● Your assignment
Of the lines in the listing below, count those containing "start". Provide the count and nothing else.

● Data
◆ ◆ ◆
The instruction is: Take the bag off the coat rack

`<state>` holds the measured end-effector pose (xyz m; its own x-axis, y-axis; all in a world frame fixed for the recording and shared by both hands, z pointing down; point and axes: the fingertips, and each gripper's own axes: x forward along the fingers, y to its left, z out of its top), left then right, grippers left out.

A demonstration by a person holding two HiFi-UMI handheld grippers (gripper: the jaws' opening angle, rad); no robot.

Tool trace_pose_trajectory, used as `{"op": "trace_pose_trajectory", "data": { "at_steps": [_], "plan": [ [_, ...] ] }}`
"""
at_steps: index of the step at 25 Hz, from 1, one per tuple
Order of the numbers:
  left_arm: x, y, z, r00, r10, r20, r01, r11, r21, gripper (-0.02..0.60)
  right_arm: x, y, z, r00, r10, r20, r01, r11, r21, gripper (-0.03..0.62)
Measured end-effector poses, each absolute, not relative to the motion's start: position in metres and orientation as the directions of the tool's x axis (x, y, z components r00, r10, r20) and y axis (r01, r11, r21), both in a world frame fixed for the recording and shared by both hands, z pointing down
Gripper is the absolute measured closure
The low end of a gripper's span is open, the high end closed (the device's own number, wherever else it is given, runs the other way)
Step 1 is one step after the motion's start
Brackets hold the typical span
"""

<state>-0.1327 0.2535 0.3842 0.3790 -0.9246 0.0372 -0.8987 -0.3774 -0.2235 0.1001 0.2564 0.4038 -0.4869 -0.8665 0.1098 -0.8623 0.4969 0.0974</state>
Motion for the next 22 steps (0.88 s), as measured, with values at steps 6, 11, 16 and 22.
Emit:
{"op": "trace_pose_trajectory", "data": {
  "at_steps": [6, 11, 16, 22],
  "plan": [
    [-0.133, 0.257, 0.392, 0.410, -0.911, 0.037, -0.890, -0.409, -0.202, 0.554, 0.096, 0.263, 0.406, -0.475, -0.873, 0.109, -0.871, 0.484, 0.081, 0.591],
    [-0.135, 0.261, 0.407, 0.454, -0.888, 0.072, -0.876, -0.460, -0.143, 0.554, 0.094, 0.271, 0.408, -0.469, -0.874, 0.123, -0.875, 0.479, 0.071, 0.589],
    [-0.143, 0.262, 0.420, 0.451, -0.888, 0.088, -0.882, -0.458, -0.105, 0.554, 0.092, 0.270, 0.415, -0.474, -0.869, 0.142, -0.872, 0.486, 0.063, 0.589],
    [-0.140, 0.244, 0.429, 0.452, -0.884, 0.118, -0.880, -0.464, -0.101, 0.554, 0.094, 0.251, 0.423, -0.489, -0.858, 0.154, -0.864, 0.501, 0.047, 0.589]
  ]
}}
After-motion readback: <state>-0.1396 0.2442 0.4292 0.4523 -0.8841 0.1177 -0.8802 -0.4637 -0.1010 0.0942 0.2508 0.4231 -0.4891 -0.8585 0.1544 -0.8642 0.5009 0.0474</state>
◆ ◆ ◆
● Final answer
2